TAMPA, Fla. - Four years ago Kurt Warner was having a hard time finding a job.
No matter that he had been to two Super Bowls and won one of them, or that he'd been an NFL and Super Bowl MVP.
The perception was that he was washed up, finished, that his storybook career was approaching an ignominious end.
Then the 37-year-old quarterback wrote the most amazing chapter of all with a season that might cement him a spot in football's Hall of Fame, especially if he can lead the Arizona Cardinals, of all teams, to a Super Bowl victory Sunday over the Pittsburgh Steelers.
'Hopefully, it would recognize him for exactly what he is - one of the best players to ever play his position,' his coach, Ken Whisenhunt, said.
Warner's story is rooted in a deep faith and a persistent drive to be the very best he can be as a person and a football player.
'My approach is hoping that every player that I've played with, every place that I've been, that in some way, shape or form, I leave my stamp on those people and those places,' he said at the Super Bowl media day on Tuesday. 'That's what I want my legacy to be.
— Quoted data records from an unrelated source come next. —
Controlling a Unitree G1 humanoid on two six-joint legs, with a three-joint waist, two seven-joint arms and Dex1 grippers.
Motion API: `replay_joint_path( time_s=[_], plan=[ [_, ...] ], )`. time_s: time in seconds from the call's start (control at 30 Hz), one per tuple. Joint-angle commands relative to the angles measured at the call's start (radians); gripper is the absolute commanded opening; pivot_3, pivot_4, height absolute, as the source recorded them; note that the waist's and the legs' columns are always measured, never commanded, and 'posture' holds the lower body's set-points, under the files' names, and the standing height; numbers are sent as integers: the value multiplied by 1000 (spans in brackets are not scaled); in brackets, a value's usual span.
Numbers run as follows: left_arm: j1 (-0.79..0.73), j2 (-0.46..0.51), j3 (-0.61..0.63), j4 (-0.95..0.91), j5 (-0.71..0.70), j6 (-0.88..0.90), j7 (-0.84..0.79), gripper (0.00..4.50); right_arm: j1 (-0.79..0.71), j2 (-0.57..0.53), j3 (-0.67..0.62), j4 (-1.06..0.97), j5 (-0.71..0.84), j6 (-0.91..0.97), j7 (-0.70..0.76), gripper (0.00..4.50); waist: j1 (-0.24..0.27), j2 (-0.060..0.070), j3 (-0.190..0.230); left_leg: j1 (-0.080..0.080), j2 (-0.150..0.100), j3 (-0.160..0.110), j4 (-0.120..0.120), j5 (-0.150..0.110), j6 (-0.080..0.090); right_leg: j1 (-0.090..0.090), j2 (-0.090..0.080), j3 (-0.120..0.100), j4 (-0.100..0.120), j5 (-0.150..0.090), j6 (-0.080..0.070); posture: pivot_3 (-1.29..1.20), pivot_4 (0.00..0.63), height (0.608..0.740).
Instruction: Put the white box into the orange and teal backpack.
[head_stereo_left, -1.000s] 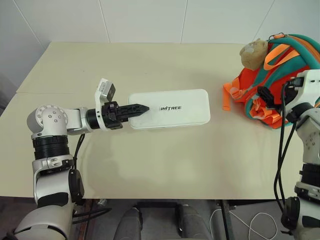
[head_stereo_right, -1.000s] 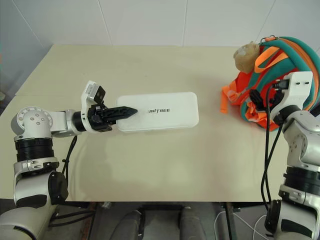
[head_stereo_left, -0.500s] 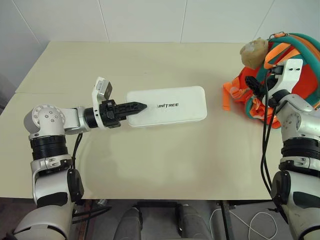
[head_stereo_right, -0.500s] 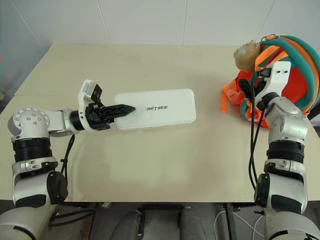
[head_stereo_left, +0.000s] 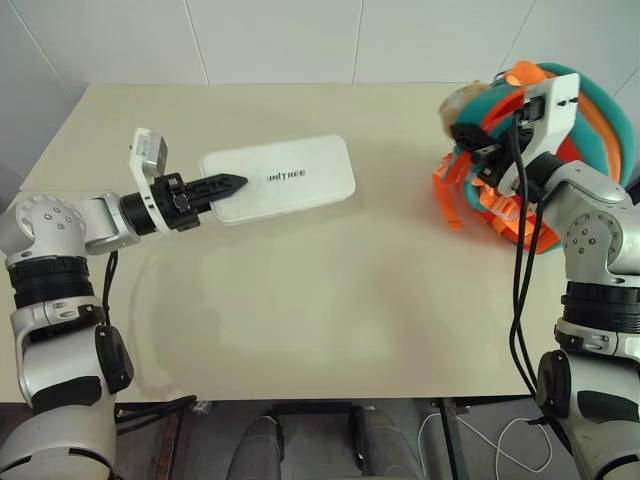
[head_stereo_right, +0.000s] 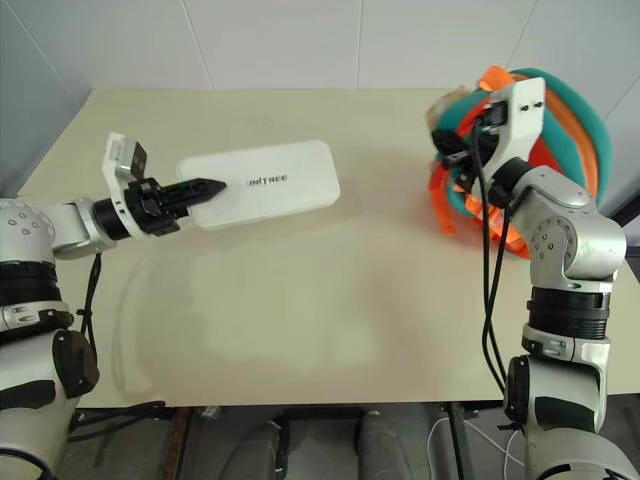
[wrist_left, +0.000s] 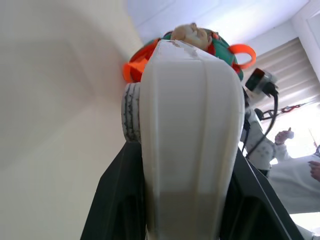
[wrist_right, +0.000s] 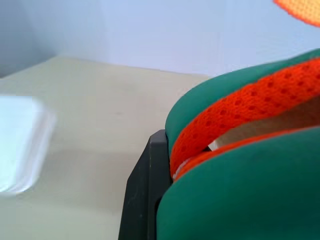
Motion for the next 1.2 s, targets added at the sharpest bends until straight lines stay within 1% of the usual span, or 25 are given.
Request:
replay_joint_path(
  time_s=[0.03,0.1,0.13,0.27,0.4,0.53,0.7,0.83,0.97,1.1,1.2],
  plan=[
    [-55,43,-15,59,30,-71,-61,1271,-23,-1,-16,-191,147,93,35,0,0,0,0,-2,0,0,0,0,0,-3,0,0,1,0,0,0,150,740],
    [-76,58,-35,96,51,-103,-85,1271,-33,4,-20,-249,220,144,41,0,0,0,0,-10,0,0,2,0,0,-11,0,0,4,0,0,0,150,740],
    [-87,66,-44,115,62,-120,-98,1271,-35,0,-16,-282,257,166,51,0,0,0,0,-11,0,0,2,0,0,-12,0,0,5,0,0,0,150,740],
    [-126,83,-69,174,100,-165,-141,1271,-30,-24,-14,-369,375,222,93,0,3,0,0,-12,0,0,2,0,0,-12,0,0,5,0,0,0,150,740],
    [-150,90,-85,208,127,-188,-173,1271,-19,-48,-7,-406,442,242,117,0,6,0,0,-12,0,0,2,0,0,-12,0,0,4,0,0,0,150,740],
    [-170,102,-95,232,148,-202,-197,1271,18,-105,-9,-493,568,280,168,0,9,0,0,-12,0,0,2,0,1,-12,0,-1,4,0,0,0,150,740],
    [-184,107,-103,247,168,-212,-220,1271,39,-170,-4,-517,641,281,197,0,9,0,0,-12,0,0,3,0,1,-12,0,0,4,-1,0,0,150,740],
    [-193,118,-113,245,180,-216,-239,1271,58,-217,-24,-526,715,273,217,0,13,-1,0,-12,0,0,4,0,1,-12,0,0,4,-1,0,0,150,740],
    [-201,130,-127,238,192,-224,-266,1271,88,-263,-8,-527,733,268,253,0,16,-1,0,-12,0,0,4,0,1,-12,0,0,5,-1,0,0,150,740],
    [-179,148,-119,183,181,-255,-315,1271,168,-316,20,-530,652,232,315,0,22,-1,1,-12,0,0,4,0,1,-12,0,0,4,-1,0,0,150,740],
    [-134,158,-79,110,150,-317,-372,1271,218,-344,16,-520,607,202,349,0,23,-1,1,-12,0,0,5,0,1,-12,0,0,5,-1,0,0,150,740]
  ],
)
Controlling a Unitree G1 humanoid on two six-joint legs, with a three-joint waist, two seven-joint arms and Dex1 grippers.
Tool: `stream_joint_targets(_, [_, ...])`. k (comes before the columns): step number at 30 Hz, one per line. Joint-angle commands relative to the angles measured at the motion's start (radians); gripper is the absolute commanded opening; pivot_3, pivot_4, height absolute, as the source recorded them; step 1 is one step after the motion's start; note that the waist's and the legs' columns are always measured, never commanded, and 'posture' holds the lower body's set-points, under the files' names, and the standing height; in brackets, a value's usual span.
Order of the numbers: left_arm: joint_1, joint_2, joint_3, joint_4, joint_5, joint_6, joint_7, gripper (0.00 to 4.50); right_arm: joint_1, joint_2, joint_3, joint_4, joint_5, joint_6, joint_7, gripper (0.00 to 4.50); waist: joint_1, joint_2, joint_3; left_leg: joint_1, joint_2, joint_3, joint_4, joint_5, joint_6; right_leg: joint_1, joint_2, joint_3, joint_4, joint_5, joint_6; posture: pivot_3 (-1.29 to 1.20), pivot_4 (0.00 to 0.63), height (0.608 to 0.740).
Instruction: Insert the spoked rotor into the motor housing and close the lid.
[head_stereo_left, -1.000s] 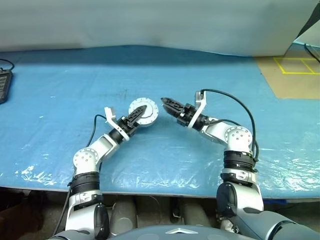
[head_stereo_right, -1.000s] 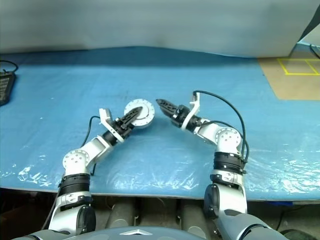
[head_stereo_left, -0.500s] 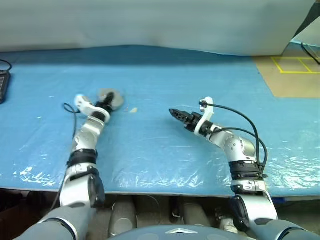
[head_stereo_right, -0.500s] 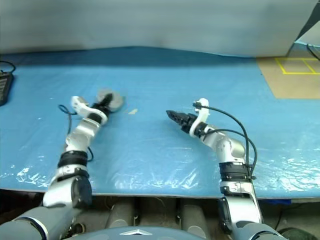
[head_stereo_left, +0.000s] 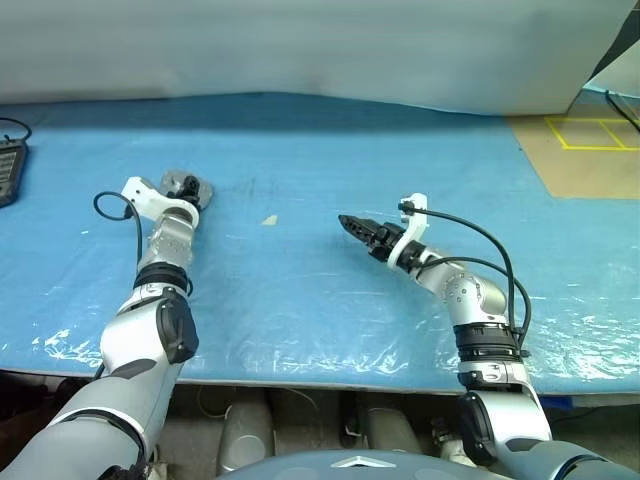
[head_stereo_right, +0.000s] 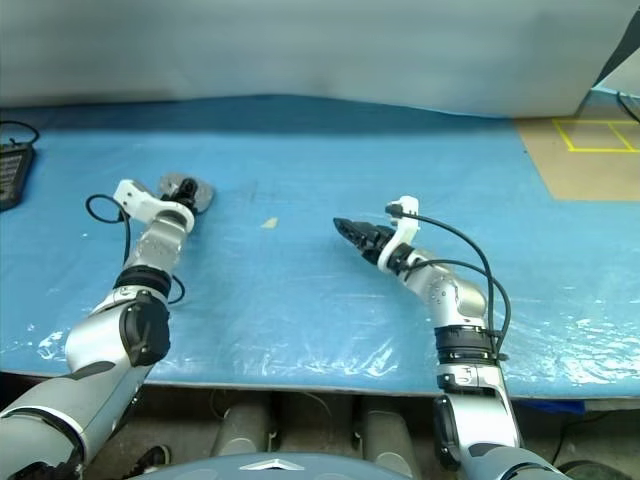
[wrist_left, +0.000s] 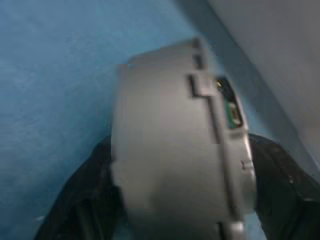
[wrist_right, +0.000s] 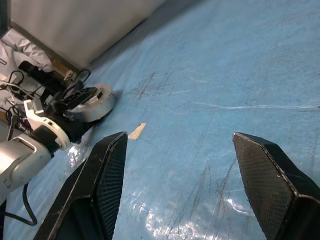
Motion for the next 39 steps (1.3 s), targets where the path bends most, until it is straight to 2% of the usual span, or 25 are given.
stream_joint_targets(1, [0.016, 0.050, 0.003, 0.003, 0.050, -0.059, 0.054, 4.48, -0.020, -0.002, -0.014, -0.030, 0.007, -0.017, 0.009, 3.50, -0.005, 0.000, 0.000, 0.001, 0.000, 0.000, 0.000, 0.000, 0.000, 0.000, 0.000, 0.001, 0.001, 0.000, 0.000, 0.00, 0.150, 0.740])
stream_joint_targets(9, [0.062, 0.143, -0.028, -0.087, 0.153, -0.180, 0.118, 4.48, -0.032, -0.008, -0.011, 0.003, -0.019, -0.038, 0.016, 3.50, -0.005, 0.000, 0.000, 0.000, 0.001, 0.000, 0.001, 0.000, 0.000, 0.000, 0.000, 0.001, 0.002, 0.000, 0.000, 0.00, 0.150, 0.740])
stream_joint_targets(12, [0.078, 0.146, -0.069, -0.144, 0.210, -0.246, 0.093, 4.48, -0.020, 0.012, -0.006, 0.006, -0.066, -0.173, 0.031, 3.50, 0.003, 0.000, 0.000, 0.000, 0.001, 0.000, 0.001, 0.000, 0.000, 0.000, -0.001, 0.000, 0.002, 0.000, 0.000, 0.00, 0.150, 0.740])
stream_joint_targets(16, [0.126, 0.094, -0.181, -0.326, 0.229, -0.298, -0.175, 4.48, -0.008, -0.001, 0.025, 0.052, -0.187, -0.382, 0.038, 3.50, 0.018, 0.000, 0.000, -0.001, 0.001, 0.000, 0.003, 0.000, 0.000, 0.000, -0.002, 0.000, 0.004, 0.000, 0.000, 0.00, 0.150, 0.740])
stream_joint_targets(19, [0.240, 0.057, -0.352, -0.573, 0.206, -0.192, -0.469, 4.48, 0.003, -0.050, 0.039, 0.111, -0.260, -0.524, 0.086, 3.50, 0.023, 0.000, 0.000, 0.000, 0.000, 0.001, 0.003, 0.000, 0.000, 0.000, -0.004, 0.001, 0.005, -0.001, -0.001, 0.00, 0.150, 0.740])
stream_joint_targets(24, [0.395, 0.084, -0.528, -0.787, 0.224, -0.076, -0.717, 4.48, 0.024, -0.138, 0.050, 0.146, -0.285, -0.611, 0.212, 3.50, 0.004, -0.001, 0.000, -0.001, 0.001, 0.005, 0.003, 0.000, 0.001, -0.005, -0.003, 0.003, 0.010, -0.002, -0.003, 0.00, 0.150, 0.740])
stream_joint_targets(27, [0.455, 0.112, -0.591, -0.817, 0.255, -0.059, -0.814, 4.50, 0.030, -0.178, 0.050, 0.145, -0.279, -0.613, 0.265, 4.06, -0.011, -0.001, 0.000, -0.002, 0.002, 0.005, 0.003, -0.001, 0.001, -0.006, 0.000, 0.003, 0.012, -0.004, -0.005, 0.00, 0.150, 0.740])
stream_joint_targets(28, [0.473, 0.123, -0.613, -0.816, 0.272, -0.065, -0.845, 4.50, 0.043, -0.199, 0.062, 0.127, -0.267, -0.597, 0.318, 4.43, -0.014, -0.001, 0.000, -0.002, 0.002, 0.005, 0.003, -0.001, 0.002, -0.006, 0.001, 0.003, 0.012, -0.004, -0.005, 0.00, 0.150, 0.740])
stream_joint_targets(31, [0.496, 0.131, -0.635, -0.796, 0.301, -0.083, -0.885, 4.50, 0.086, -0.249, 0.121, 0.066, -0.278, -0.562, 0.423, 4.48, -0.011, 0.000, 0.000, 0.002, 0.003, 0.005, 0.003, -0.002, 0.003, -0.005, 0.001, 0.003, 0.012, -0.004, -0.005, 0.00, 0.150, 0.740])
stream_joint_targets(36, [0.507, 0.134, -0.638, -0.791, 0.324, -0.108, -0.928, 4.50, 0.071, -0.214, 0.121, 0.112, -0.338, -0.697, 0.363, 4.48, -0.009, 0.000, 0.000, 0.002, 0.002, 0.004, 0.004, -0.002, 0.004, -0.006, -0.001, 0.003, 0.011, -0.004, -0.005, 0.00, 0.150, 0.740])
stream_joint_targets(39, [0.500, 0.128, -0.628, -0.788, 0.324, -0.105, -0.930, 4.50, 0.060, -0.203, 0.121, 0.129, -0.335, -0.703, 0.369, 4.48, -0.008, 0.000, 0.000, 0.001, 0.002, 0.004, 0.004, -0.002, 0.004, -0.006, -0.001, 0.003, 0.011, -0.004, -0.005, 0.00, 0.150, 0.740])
The football stuff, that's all gravy.'
The football stuff impresses his Pittsburgh counterpart, Ben Roethlisberger.
'He's gone through so much and done so much,' Roethlisberger said. 'To me, I love watching him play. He throws an unbelievable pass and - you know what? - I have a lot of respect for him and the way he plays the game.'
Warner's return to the top is a dominant theme leading up to this Super Bowl, just as it was in his 1999 season.
'Most times when you do something great, it's not overnight,' he said. 'It's not something that comes easy. It comes with a lot of hard work, a lot of time, a lot of commitment.'
The comment pretty much sums up his life.
Warner played for Northern Iowa, but didn't start until he was a senior. Then he tried out for the Green Bay Packers, but was quickly released. So it was back to Cedar Rapids, where he got a job stocking shelves for a supermarket.
His route from there to the NFL included three seasons with the Iowa Barnstormers of the Arena Football League and two years with the Amsterdam Admirals in NFL Europe.
Before the 1999 season, Warner was a backup with the Rams when starter Trent Green was injured. Coach Dick Vermeil turned to Warner, and the result was one of the most prolific offenses in NFL history.